GOAL OF THE EXERCISE:
Repeat verbatim, and only, the lines of the data below, beginning at the line that contains "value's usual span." and stopping after the line that contains "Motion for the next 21".

SOURCE INFORMATION:
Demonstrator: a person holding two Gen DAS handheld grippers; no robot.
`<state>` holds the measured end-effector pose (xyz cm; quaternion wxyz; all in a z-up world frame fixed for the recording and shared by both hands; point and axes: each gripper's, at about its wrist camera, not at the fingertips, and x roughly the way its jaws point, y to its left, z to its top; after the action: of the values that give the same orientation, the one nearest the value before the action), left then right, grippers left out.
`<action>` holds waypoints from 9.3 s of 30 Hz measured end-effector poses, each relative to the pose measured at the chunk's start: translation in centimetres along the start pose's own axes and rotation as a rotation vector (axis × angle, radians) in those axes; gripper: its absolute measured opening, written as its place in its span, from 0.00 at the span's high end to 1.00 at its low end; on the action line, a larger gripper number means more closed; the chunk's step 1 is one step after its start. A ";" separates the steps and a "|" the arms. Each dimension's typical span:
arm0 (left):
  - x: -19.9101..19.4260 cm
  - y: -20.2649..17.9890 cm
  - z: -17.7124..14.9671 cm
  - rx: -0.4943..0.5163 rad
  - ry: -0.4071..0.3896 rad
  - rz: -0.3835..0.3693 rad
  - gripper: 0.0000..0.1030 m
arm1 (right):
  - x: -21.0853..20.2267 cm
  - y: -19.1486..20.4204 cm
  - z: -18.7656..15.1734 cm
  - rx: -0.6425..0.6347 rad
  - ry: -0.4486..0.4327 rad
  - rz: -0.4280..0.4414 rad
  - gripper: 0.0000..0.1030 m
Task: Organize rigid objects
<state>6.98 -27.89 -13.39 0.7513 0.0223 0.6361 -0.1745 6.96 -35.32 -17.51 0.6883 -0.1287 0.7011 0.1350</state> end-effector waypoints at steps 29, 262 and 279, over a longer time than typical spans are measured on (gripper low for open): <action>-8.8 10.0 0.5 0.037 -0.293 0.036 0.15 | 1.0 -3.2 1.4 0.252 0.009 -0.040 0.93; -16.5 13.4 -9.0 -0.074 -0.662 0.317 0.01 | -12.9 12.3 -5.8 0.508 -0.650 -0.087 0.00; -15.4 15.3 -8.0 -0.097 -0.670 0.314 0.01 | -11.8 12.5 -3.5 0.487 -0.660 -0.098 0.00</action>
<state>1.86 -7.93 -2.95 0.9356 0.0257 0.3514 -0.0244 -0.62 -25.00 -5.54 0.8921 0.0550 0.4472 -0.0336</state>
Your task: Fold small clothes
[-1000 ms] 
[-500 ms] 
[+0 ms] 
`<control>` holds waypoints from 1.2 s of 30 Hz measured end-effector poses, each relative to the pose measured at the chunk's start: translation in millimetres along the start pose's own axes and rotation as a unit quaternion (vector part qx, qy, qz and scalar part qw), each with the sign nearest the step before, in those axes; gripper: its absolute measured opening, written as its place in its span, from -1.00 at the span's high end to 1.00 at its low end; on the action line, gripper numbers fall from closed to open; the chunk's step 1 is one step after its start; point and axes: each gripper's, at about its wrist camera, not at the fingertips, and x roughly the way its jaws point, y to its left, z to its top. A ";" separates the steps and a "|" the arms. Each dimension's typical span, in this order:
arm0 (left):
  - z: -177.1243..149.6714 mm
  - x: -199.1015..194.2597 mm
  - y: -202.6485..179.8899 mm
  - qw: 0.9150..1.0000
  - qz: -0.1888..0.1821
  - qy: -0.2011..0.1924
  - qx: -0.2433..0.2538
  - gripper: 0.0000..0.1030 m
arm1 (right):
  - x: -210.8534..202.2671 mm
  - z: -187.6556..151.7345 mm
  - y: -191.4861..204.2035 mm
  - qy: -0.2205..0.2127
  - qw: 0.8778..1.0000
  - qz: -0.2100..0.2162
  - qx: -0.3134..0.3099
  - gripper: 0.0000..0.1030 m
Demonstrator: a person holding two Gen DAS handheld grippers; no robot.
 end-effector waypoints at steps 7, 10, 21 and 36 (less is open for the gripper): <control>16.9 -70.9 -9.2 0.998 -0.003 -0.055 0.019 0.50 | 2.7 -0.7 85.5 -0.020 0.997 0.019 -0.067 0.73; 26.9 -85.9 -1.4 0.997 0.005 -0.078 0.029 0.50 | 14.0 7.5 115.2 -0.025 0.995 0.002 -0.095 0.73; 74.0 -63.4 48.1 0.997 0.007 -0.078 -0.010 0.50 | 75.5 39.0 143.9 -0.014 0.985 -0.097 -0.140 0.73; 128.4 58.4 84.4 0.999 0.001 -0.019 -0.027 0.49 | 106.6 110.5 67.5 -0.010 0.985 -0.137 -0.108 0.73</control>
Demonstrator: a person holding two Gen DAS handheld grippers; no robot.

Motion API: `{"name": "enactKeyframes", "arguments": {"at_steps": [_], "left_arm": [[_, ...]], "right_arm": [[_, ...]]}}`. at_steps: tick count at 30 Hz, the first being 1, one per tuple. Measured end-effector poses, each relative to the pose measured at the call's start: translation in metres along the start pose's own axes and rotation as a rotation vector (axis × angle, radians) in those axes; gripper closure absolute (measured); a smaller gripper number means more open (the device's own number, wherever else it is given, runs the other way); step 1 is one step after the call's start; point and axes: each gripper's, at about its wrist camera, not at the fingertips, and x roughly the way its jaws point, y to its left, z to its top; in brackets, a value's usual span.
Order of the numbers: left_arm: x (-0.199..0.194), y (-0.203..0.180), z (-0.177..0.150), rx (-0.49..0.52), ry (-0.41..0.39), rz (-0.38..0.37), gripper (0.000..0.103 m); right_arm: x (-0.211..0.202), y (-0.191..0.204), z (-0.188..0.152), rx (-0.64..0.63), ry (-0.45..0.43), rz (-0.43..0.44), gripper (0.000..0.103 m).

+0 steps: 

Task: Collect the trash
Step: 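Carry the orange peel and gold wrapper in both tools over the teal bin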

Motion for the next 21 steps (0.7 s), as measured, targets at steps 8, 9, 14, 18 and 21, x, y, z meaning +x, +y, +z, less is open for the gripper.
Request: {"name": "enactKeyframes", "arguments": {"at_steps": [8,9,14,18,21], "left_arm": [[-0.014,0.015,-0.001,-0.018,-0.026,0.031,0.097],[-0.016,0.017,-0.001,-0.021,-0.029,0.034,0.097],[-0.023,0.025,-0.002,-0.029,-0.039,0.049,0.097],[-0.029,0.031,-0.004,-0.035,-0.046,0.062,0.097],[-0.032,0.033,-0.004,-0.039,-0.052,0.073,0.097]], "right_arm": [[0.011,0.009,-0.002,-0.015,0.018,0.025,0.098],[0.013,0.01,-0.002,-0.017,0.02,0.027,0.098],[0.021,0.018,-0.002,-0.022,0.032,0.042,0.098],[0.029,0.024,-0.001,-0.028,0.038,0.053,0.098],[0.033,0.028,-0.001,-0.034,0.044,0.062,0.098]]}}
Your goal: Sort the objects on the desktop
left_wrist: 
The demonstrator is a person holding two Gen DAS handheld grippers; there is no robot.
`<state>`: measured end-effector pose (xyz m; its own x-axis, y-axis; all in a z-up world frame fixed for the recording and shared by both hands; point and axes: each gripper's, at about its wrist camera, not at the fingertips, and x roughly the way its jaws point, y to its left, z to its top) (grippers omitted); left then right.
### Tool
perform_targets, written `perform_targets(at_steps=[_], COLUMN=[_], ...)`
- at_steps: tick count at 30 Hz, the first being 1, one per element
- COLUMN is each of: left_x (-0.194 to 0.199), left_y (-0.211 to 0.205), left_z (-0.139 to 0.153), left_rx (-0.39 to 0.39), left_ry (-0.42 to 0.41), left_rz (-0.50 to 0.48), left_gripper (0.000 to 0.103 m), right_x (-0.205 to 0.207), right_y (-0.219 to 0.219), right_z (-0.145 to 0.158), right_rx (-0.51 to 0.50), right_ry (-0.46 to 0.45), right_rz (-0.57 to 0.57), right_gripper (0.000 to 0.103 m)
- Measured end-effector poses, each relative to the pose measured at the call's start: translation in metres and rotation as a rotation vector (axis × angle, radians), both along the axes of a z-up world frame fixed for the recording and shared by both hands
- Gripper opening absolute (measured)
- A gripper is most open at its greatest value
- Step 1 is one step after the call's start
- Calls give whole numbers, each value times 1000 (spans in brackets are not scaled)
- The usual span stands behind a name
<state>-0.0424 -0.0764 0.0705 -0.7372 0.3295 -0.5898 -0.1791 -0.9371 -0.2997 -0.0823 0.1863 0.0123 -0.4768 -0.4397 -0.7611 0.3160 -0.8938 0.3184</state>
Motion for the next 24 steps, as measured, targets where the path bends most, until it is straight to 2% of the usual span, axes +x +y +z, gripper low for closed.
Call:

RESPONSE TO THE EXERCISE:
Motion API: `{"name": "enactKeyframes", "arguments": {"at_steps": [_], "left_arm": [[_, ...]], "right_arm": [[_, ...]]}}`. at_steps: tick count at 30 Hz, the first being 1, one per tuple. Measured end-effector poses, each relative to the pose measured at the call's start: translation in metres along the start pose's own axes and rotation as a rotation vector (axis × angle, radians) in those axes; gripper closure absolute (measured); a smaller gripper number means more open (the device's own number, wherever else it is given, runs the other way); step 1 is one step after the call's start; point and axes: each gripper's, at about its wrist camera, not at the fingertips, and x roughly the way its jaws point, y to its left, z to its top; in brackets, a value's usual span.
Order of the numbers: left_arm: x (-0.199..0.194), y (-0.203..0.180), z (-0.177..0.150), rx (-0.49..0.52), ry (-0.41..0.39), rz (-0.38..0.37), gripper (0.000..0.103 m); right_arm: x (-0.211..0.202), y (-0.191..0.204), z (-0.188..0.152), rx (-0.64..0.63), ry (-0.45..0.43), rz (-0.43..0.44), gripper (0.000..0.103 m).

+0 steps: 

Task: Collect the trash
Step: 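Carry the orange peel and gold wrapper in both tools over the teal bin
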
Motion for the next 21 steps (0.7 s), as measured, targets at steps 8, 9, 14, 18 and 21, x, y, z meaning +x, +y, +z, less is open for the gripper.

This answer has been written out in full.